El Grito de Capotillo abrió una guerra contra abusos, impuestos y exclusión, y volvió a poner sobre la mesa el costo de decidir de espaldas al país.

En la madrugada del 16 de agosto de 1863, en el cerro de Capotillo, un grupo de patriotas izó la bandera dominicana y dio inicio a la Guerra de la Restauración, el proceso que terminó por derrotar el dominio español y devolver la soberanía nacional. Más que una efeméride, ese episodio refleja el costo político y social de una decisión de poder tomada antes: la anexión consumada en 1861 por Pedro Santana.

El relato histórico ubica el origen del conflicto en una ruptura entre autoridad y ciudadanía. La conversión del país en provincia ultramarina de España generó indignación en amplios sectores, mientras los abusos administrativos, la imposición de impuestos, la desigualdad en el trato de las autoridades españolas y la exclusión de sectores locales fueron alimentando el descontento. Ese choque entre la decisión oficial y la realidad vivida acabó empujando a pueblos y campos hacia un movimiento nacional para recuperar la independencia perdida.

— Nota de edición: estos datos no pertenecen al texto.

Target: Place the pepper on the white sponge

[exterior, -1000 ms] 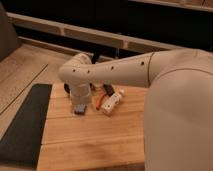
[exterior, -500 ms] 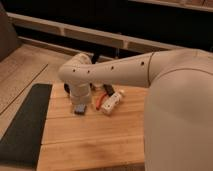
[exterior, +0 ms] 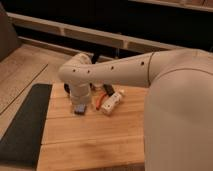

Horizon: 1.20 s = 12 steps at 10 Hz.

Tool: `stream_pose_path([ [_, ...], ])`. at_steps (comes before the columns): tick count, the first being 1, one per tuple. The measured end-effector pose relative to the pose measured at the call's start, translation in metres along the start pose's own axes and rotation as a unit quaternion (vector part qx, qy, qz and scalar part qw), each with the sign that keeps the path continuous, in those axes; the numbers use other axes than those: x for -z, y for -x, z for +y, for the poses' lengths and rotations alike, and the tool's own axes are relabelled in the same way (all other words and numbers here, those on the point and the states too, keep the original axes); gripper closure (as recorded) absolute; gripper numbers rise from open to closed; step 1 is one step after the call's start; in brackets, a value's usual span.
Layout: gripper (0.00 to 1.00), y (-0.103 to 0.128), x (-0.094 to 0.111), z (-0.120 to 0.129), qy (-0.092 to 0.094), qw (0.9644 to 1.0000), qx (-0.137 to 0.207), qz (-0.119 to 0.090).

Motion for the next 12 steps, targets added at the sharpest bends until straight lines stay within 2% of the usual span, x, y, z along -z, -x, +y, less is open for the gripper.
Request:
stream_pose_path([
  [5, 0.35, 0.000, 0.000, 0.000, 0.000, 1.0000, 0.000, 0.000],
  [7, 0.35, 0.003, 0.003, -0.001, -0.004, 1.0000, 0.000, -0.009],
  [8, 0.35, 0.013, 0.010, -0.002, -0.004, 0.9995, 0.003, -0.031],
  [9, 0.35, 0.031, 0.023, -0.004, 0.002, 0.9976, 0.006, -0.069],
  [10, 0.35, 0.052, 0.040, -0.007, 0.013, 0.9938, 0.012, -0.110],
  [11, 0.35, 0.072, 0.058, -0.010, 0.028, 0.9885, 0.017, -0.148],
  [12, 0.35, 0.083, 0.070, -0.013, 0.040, 0.9839, 0.020, -0.173],
])
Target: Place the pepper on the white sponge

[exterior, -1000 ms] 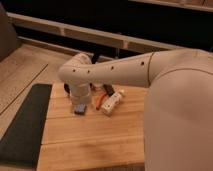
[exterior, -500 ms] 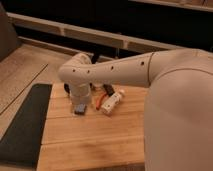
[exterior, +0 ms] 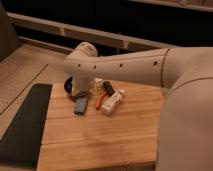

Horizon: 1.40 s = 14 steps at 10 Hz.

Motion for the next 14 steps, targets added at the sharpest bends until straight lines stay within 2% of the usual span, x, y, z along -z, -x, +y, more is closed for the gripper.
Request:
stream_pose_path([
  [2, 0.35, 0.013, 0.008, -0.003, 0.012, 0.9997, 0.001, -0.023],
  [5, 0.35, 0.014, 0.004, -0.002, 0.010, 0.9997, -0.002, -0.022],
  [8, 0.35, 0.040, -0.021, -0.036, 0.000, 0.9980, -0.058, -0.027],
  [9, 0.35, 0.054, -0.039, -0.049, -0.001, 0.9969, -0.073, -0.028],
  [11, 0.35, 0.061, -0.064, -0.044, 0.016, 0.9968, -0.076, -0.021],
  [12, 0.35, 0.058, -0.088, -0.044, 0.025, 0.9964, -0.080, -0.007],
  [14, 0.35, 0.057, -0.094, -0.043, 0.029, 0.9962, -0.082, -0.003],
])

La Restauración quedó también como una advertencia institucional: cuando el poder se distancia de las prioridades del país, la presión social aumenta y la rendición de cuentas deja de ser una consigna para convertirse en una exigencia histórica. En ese escenario, la irrupción de Gregorio Luperón consolidó un símbolo nacional surgido de una lucha que, según el recuento, movilizó a campesinos, comerciantes, intelectuales y antiguos militares para impedir que el destino dominicano volviera a decidirse desde arriba o desde fuera.